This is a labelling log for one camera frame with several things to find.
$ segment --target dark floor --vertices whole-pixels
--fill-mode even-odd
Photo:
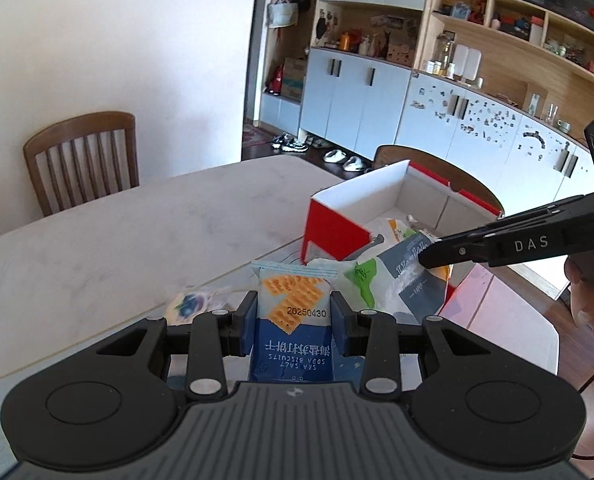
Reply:
[[[344,171],[341,164],[330,164],[324,162],[322,157],[329,152],[330,150],[334,150],[337,146],[333,148],[321,149],[317,150],[315,148],[309,148],[309,150],[305,153],[290,153],[292,156],[298,156],[304,160],[307,160],[311,164],[322,168],[323,170],[328,171],[334,175],[337,175],[344,180],[349,180],[353,177],[359,176],[361,173],[350,173],[348,171]],[[348,150],[344,149],[344,151],[348,154],[348,156],[355,155],[355,153],[349,152]],[[272,155],[280,155],[282,150],[274,150],[271,143],[267,142],[266,144],[258,144],[256,146],[250,146],[249,148],[242,148],[241,149],[241,160],[250,160],[251,158],[261,158],[263,156],[272,156]],[[364,159],[366,162],[366,167],[370,167],[372,161]]]
[[[345,180],[358,176],[358,173],[347,173],[343,171],[340,164],[325,163],[321,157],[327,151],[310,148],[306,153],[292,155],[299,156]],[[280,153],[282,153],[280,150],[273,150],[270,143],[260,144],[242,149],[241,158],[242,160],[249,160],[262,156],[279,155]],[[574,387],[579,388],[594,373],[594,338],[591,331],[587,328],[577,327],[572,320],[570,310],[566,306],[559,301],[553,301],[511,269],[498,267],[491,270],[553,324],[560,336],[558,375]],[[587,420],[576,453],[580,455],[593,455],[594,383],[584,392],[583,397],[584,402],[586,402]],[[594,478],[594,460],[588,462],[572,460],[571,462],[589,478]]]

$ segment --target wooden chair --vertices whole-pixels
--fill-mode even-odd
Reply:
[[[119,142],[125,150],[118,148],[117,130],[124,131]],[[122,191],[126,180],[130,187],[139,186],[135,118],[125,112],[98,112],[53,124],[24,144],[24,157],[44,216]]]
[[[407,146],[385,145],[377,148],[375,153],[375,161],[373,162],[373,169],[378,170],[389,164],[394,164],[401,160],[411,160],[424,166],[427,170],[445,178],[451,184],[454,191],[467,191],[478,199],[484,201],[488,205],[504,212],[500,200],[488,189],[484,184],[478,181],[474,176],[466,173],[464,170],[453,166],[450,162],[443,160],[430,153],[416,150],[415,148],[408,148]]]

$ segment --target cabinet handle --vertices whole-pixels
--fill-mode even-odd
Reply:
[[[468,108],[468,103],[470,101],[468,99],[464,99],[464,109],[462,110],[462,116],[459,118],[460,121],[463,121],[466,117],[466,108]]]
[[[567,176],[568,178],[570,178],[570,176],[573,174],[573,171],[575,170],[575,166],[577,165],[578,159],[579,159],[579,157],[577,155],[571,156],[570,164],[568,165],[568,168],[566,168],[564,176]]]
[[[560,158],[557,159],[557,162],[552,167],[552,169],[554,169],[555,171],[559,171],[561,173],[564,169],[564,166],[566,165],[566,161],[568,160],[569,155],[569,150],[567,150],[566,148],[562,149],[562,151],[560,152]]]
[[[451,101],[453,101],[455,103],[455,106],[452,108],[452,111],[447,112],[448,115],[452,115],[453,117],[455,117],[455,112],[457,111],[457,107],[459,105],[459,97],[456,95],[451,96]]]

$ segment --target white marble table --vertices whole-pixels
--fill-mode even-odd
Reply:
[[[303,235],[340,179],[293,156],[141,186],[0,237],[0,378]]]

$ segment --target mug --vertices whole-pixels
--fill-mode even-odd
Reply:
[[[558,120],[557,128],[562,133],[567,134],[568,132],[570,132],[570,123],[567,123],[566,121]]]

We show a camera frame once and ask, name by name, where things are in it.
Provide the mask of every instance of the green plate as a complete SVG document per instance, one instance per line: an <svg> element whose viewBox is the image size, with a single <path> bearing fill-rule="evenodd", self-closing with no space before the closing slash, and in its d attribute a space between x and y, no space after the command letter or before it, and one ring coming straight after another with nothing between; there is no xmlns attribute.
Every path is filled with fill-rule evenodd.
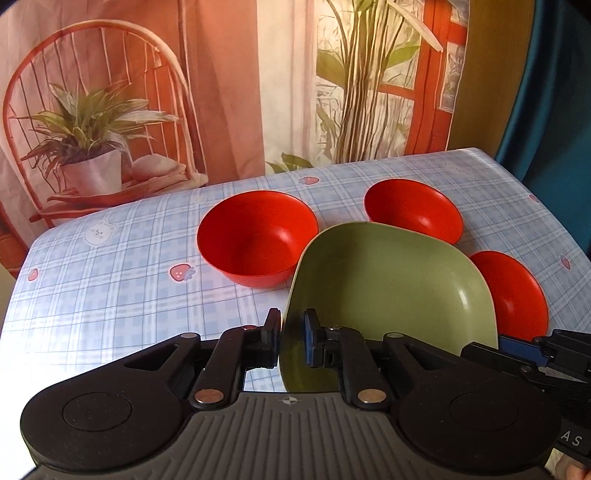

----

*PROBLEM DESCRIPTION*:
Look above for the line holding "handle --vertices whole-pixels", then set down exactly that line and every line after it up to and including the line holding "We show a camera", with nothing else.

*REPLY TO THE TASK*:
$ segment --target cabinet handle --vertices whole-pixels
--fill-mode even-odd
Reply:
[[[468,108],[468,103],[470,101],[468,99],[464,99],[464,109],[462,110],[462,116],[459,118],[460,121],[463,121],[466,117],[466,108]]]
[[[567,176],[568,178],[570,178],[570,176],[573,174],[573,171],[575,170],[575,166],[577,165],[578,159],[579,159],[579,157],[577,155],[571,156],[570,164],[568,165],[568,168],[566,168],[564,176]]]
[[[560,158],[557,159],[557,162],[552,167],[552,169],[554,169],[555,171],[559,171],[561,173],[564,169],[564,166],[566,165],[566,161],[568,160],[569,155],[569,150],[567,150],[566,148],[562,149],[562,151],[560,152]]]
[[[451,101],[453,101],[455,103],[455,106],[452,108],[452,111],[447,112],[448,115],[452,115],[453,117],[455,117],[455,112],[457,111],[457,107],[459,105],[459,97],[456,95],[451,96]]]

$ segment --target white marble table --vertices whole-pixels
--fill-mode even-odd
Reply:
[[[303,235],[340,179],[293,156],[141,186],[0,237],[0,378]]]

$ segment --target mug --vertices whole-pixels
--fill-mode even-odd
Reply:
[[[558,120],[557,128],[562,133],[567,134],[568,132],[570,132],[570,123],[567,123],[566,121]]]

We show a camera frame once and ask, name by name, where things are in it.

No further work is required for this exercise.